Iterative Refinement

During the factorization, there is no pivoting for numerical stability. If the matrix is well-conditioned or symmetric positive definite (SPD), the solution will be stable. If the matrix is indefinite or ill-conditioned, the accuracy of the solution may be improved using iterative refinement.

Let the calculated solution $ x $ be given by $ x=\hat{x}+\delta x $, where $ \hat{x} $ is the true solution, and $ \delta x $ is the error. Then $ A(\hat{x}+\delta x)=b+\delta b $, where $ \delta b $ is the residual given by $ \delta b=Ax-b $. The error $ \delta x $ can be calculated by solving $ A \delta x = \delta b $.
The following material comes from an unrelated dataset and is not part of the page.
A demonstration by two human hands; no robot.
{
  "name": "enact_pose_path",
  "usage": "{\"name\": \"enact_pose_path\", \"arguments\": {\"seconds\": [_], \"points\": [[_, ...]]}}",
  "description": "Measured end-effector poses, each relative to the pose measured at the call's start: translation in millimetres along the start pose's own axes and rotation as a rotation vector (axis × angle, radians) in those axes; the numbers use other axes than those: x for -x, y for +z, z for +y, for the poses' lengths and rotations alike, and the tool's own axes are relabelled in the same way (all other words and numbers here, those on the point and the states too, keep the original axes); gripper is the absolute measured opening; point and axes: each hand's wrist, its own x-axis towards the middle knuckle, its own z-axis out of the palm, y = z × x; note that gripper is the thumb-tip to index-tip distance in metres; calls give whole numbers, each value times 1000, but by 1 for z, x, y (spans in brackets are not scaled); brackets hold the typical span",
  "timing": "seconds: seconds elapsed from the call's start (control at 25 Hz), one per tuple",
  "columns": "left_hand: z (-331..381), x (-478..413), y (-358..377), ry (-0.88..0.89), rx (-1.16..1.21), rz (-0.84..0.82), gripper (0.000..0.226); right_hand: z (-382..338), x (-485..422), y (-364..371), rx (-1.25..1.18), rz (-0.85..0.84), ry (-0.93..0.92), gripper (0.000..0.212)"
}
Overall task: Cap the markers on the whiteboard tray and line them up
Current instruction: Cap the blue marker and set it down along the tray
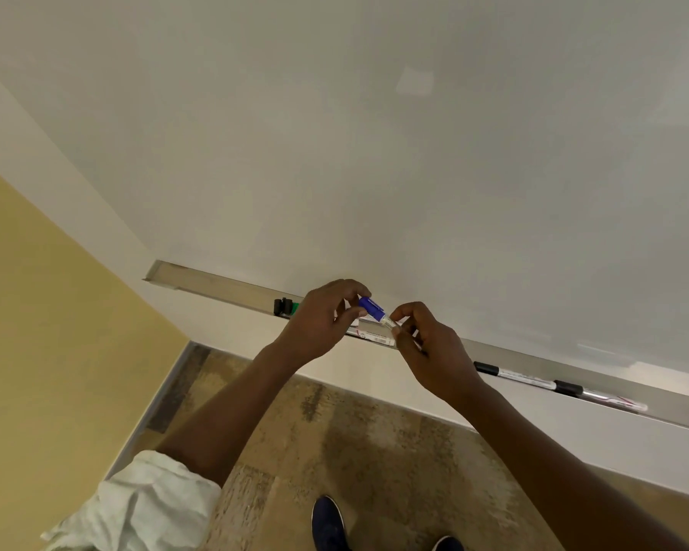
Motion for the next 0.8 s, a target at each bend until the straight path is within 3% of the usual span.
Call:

The iterative refinement subroutine has three steps:

  1. Calculate the residual $ \delta b=Ax-b $. In some implementations, this calculation is performed in extended precision. In MathKeisan, no extended precision is used.
  2. Calculate the error $ \delta x $ by solving $ A \delta x = \delta b $.
  3. Calculate the refined solution $ x \leftarrow x + \delta x $.

Solver Routine List

Name Description
ldlt_preprocess Reorder matrix and allocate memory for ldlt_fact.
ldlt_fact Calculate $ LDL^T $ factorization using reordering from ldlt_preprocess.
ldlt_solve Solve using factorization from ldlt_fact.
ldlt_refine Iterative refinement.
ldlt_getdiag Return diagonal of factorization from ldlt_fact.
ldlt_free Free memory allocated in ldlt_preprocess.

Further Reading

  1. J. W. Demmel. Applied Numerical Linear Algebra. SIAM, Philadelphia, 1997.
  2. N. J. Higham. Accuracy and Stability of Numerical Algorithms. SIAM, Philadelphia, 1996.
  3. G. Karypis and V. Kumar. "A fast and high quality multilevel scheme for partitioning irregular graphs." SIAM Journal on Scientific Computing, 20(1):359-392, 1999.
  4. J. W. Liu. "Modification of the minimum-degree algorithm by multiple elimination." ACM Transactions on Mathematical Software, 11(2):141-153, 1985.
  5. J. W. Liu. "The multifrontal method for sparse matrix solution: Theory and practice." SIAM Review, 34(1):82-109, 1992.
  6. J. W. Liu, E. Ng, and B. Peyton. "On finding supernodes for sparse matrix computations." SIAM J. Matrix Ahal. Apply., 14:242-252, 1993.
  7. E. G. Ng and B. W. Peyton. "Block sparse Cholesky algorithms on advanced uniprocessor computers." SIAM J. SCI. COMPUT., 14:1034-1056, 1993.
  8. E. Rothberg and A. Gupta. "An evaluation of left-looking, right-looking and multifrontal approaches to sparse Cholesky factorization on hierarchical-memory machines." Int. J. High Speed Computing, 5:537--593, 1993.